After the shots were fired, Webb's Chrysler continued down Johnson Avenue until it struck a parked car and flipped on its side. Def. R.56 Stmt. ¶¶ 22-23. Webb was subsequently charged with aggravated assault, possession of a weapon (a motor vehicle) for an unlawful purpose, unlawful possession of a weapon (a motor vehicle), resisting arrest, and various traffic infractions. Id. ¶¶ 35-36.

Webb, through the administrator of his estate, brings this action against Officers Wilson and Johnson for excessive force in violation of the Fourth Amendment under 42 U.S.C. § 1983, Am. Compl. ¶¶ 108-23 (Count Two), and for assault and battery under state law, id. ¶¶ 144-53 (Count Five); against DeMaio, Newark Police Department, and the City of Newark for adopting policies or customs that allow the use of excessive force in violation of the Fourth Amendment, id. ¶¶ 88-107 (Count One), 137-43 (Count Four), for assault and battery under a theory of respondeat superior, id. ¶¶ 144-53 (Count Five), and for negligent hiring and retention, id. ¶¶ 154-66 (Count Six); and against all defendants for wrongful death, id. ¶¶ 167-69 (Count Seven).

Plaintiff appears to have abandoned Count Three, Am. Compl., ¶¶ 124-36, which alleges that the non-officer Defendants violated Webb's Fourth Amendment rights by restraining his freedom while he was at the University of Medicine and Dentistry of New Jersey hospital following the shooting. See Plaintiff's Status Update Letter filed Nov. 20, 2015, ECF No. 40. Even if this claim were still viable, Plaintiff cannot point to any evidence in the record that supports any of the essential elements of this claim. See Orsatti v. New Jersey State Police, 71 F.3d 480, 484 (3d. Cir. 1995). As there is no genuine issue of material fact that would permit a reasonable jury to find for the Plaintiff on this claim, Defendants are entitled to summary judgment on this count. See Miller v. Ind. Hosp., 843 F.2d 139, 143 (3d Cir. 1988).

II. LEGAL STANDARD

Summary judgment is appropriate if the pleadings, depositions, answers to interrogatories, admissions, and affidavits show that "there is no genuine dispute as to any material fact and the movant is entitled to judgment as a matter of law." Fed. R. Civ. P. 56(a); see also Anderson v. Liberty Lobby, Inc., 477 U.S. 242, 247-248 (1986). "[S]ummary judgment may be granted only if there exists no genuine issue of material fact that would permit a reasonable jury to find for the nonmoving party." Miller v. Ind. Hosp., 843 F.2d 139, 143 (3d Cir. 1988). When the Court considers a motion for summary judgment, "all facts and inferences are construed in the light most favorable to the non-moving party." Boyle v. Cty. of Allegheny Pennsylvania, 139 F.3d 386, 393 (3d Cir. 1998).

III. ANALYSIS

A. Qualified Immunity as to Officer Wilson (Count Two)

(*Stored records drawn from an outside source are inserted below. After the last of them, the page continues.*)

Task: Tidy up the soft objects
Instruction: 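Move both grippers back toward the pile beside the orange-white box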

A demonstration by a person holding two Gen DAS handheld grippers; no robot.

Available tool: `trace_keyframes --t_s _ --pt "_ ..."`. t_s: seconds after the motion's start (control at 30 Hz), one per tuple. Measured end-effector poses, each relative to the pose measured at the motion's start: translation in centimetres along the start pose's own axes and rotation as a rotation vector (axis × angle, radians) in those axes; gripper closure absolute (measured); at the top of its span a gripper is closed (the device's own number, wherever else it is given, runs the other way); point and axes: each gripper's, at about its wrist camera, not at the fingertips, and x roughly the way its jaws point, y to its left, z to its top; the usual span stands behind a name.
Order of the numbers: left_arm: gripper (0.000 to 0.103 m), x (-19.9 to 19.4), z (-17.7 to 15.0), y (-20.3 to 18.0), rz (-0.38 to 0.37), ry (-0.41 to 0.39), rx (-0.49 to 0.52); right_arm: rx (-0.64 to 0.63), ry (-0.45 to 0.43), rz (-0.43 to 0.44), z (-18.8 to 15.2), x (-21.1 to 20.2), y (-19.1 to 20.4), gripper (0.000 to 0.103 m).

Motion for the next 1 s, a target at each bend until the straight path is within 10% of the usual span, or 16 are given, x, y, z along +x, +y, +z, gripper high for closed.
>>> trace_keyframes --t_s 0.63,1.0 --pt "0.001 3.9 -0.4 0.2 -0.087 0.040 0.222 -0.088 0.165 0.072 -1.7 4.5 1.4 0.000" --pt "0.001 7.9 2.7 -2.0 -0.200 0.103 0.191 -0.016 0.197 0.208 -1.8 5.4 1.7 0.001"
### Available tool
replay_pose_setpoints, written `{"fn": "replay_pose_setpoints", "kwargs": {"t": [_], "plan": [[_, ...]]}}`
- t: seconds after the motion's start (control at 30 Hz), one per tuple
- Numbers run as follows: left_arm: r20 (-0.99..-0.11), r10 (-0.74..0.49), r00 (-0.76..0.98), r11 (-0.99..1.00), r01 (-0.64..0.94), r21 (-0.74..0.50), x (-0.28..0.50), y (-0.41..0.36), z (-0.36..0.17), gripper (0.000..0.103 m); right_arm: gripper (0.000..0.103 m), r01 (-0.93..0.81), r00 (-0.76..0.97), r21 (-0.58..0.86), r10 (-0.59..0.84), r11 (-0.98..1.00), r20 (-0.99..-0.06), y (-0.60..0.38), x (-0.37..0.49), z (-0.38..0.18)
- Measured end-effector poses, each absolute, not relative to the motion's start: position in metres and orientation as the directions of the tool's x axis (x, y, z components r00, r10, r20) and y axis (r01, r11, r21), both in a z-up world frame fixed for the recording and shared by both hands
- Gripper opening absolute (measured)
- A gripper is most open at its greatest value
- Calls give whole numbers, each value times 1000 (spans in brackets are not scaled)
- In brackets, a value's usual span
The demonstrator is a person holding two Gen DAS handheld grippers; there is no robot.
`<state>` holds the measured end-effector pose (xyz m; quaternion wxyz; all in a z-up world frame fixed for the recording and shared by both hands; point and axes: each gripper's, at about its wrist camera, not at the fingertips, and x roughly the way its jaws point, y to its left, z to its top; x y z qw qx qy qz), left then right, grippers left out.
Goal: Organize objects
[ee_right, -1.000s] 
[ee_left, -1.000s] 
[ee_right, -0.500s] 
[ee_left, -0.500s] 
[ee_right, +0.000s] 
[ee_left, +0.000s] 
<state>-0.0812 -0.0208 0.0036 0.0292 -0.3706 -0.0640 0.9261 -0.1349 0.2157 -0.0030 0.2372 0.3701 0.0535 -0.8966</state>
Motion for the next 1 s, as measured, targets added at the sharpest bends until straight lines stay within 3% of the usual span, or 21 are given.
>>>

This suit implicates the doctrine of qualified immunity. The doctrine of qualified immunity "shields officers from civil liability [under § 1983] so long as their conduct 'does not violate clearly established statutory or constitutional rights of which a reasonable person would have known.'" Mullenix v. Luna, 136 S. Ct. 305, 308 (2015) (quoting Pearson v. Callahan, 555 U.S. 223, 231 (2009)). A public official is entitled to qualified immunity from suits for civil damages if the official's conduct did not violate a constitutional right or if that right was not clearly established at the time of the conduct. Saucier v. Katz, 533 U.S. 194, 201-02 (2001). A right is "clearly established" when it is "'sufficiently clear that every reasonable official would have understood that what he is doing violates that right.'" Mullenix, 136 S. Ct. at 308 (quoting Reichle v. Howards, 566 U.S. 658, 664 (2012)). A district court may consider the two inquiries in either order. Pearson, 555 U.S. at 236.

Since "qualified immunity is 'an immunity from suit rather than a mere defense to liability . . . it is effectively lost if a case is erroneously permitted to go to trial." Pearson, 555 U.S. at 231 (quoting Mitchell v. Forsyth, 472 U.S. 511, 526 (1985)). Therefore, the Court addresses the issue of whether Wilson is entitled to qualified immunity for liability under 42 U.S.C. § 1983 first.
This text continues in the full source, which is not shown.